Other investors could look to follow in Samsung’s foot steps, after the electronics giant received special incentives to expand its investments in Vietnam.
Minister of Planning and Investment Bui Quang Vinh, in a meeting on foreign direct investment strategy in Hanoi last week, said the government could propose National Assembly revise Law on Corporate Income Tax in order to allow other expanded projects to enjoy incentives. “Why do we just grant incentives for new projects? The expanded projects should be encouraged because these are the effective ones and the expansion is a proof for the long term commitment of investors in Vietnam,” Vinh said.
The Law on Corporate Income Tax, issued in 2008, stipulates that only new investment projects could enjoy corporate income tax incentives. Vinh said this regulation was a barrier to foreign direct investment into the country as well as reduced the attractiveness of Vietnam in comparison with other countries.
Samsung warned Vietnam authorities that it may have expanded investment in other countries if the government had declined to grant incentives for the expansion investment.

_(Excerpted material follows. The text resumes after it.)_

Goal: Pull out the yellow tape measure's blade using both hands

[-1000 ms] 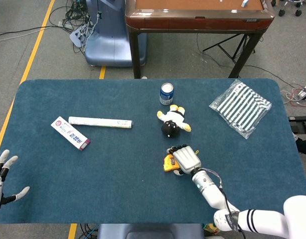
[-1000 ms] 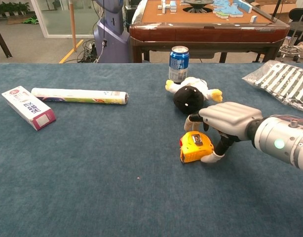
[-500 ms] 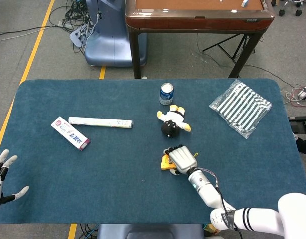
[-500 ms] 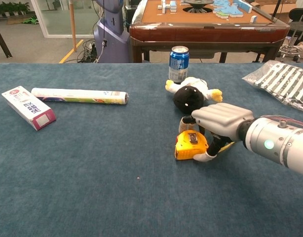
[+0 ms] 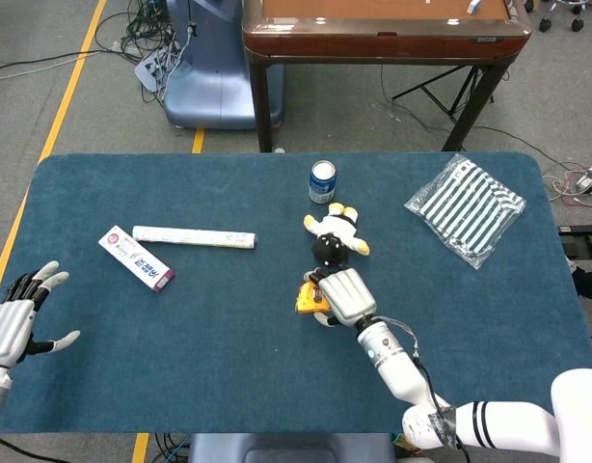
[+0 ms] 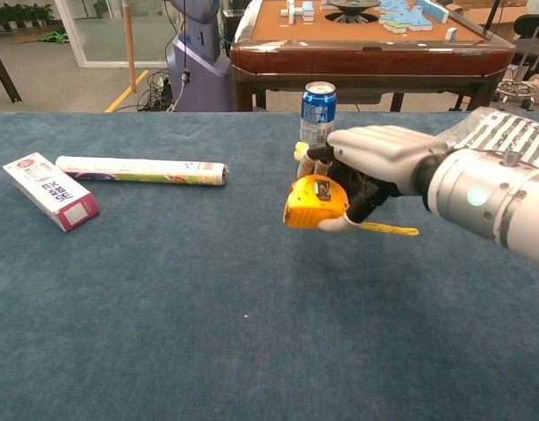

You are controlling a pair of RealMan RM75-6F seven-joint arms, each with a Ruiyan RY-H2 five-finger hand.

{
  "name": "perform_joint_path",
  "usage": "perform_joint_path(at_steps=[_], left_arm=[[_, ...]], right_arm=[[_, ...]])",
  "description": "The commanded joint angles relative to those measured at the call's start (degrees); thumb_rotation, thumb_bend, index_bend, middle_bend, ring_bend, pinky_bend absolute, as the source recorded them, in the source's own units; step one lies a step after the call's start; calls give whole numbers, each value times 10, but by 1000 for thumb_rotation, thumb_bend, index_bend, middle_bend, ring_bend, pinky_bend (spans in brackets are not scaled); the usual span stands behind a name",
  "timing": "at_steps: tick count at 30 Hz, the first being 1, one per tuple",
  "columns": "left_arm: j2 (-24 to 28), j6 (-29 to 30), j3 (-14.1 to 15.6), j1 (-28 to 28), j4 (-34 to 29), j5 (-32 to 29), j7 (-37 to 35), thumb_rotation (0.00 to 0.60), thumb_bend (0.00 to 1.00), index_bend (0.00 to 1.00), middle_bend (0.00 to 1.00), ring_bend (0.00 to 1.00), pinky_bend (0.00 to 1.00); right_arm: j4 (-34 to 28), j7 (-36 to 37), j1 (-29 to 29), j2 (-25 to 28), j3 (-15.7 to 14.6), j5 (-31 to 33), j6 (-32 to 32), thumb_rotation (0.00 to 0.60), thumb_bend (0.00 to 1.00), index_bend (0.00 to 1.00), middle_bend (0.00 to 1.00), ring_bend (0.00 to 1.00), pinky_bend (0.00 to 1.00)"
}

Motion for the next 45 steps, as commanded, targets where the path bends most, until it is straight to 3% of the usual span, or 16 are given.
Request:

Although Samsung announced intentions to expand investment in Vietnam from $670 million to $1.5 billion in 2010, the South Korean investor delayed its final decision until the government approved incentives to the expansion. The $670 million factory in Bac Ninh province previously enjoy highest incentives with 10 per cent of corporate income tax for all products
“Without incentives, our products will lose in the competition against other rivals,” said Shim Won Hwan, general director of Samsung Electronics Vietnam.
Vinh, in a meeting with Samsung Electronics Vietnam, affirmed that the incentive requirement for expanded project was legitimate. He added that Samsung was not the only investor asking incentives for investment expansion in Vietnam, therefore the government would propose to revise the law.
Do Nhat Hoang, director of Foreign Investment Agency, said Vietnam faced tough competition from neighbouring countries like Indonesia, Thailand, China and Malaysia. As a result, it was essential to revise incentive policy to make the nation more attractive to investors.
“The incentive policy must be attractive and competitive,” he said. He also warned that if investors did not receive incentives in Vietnam they could relocate investment to other destinations.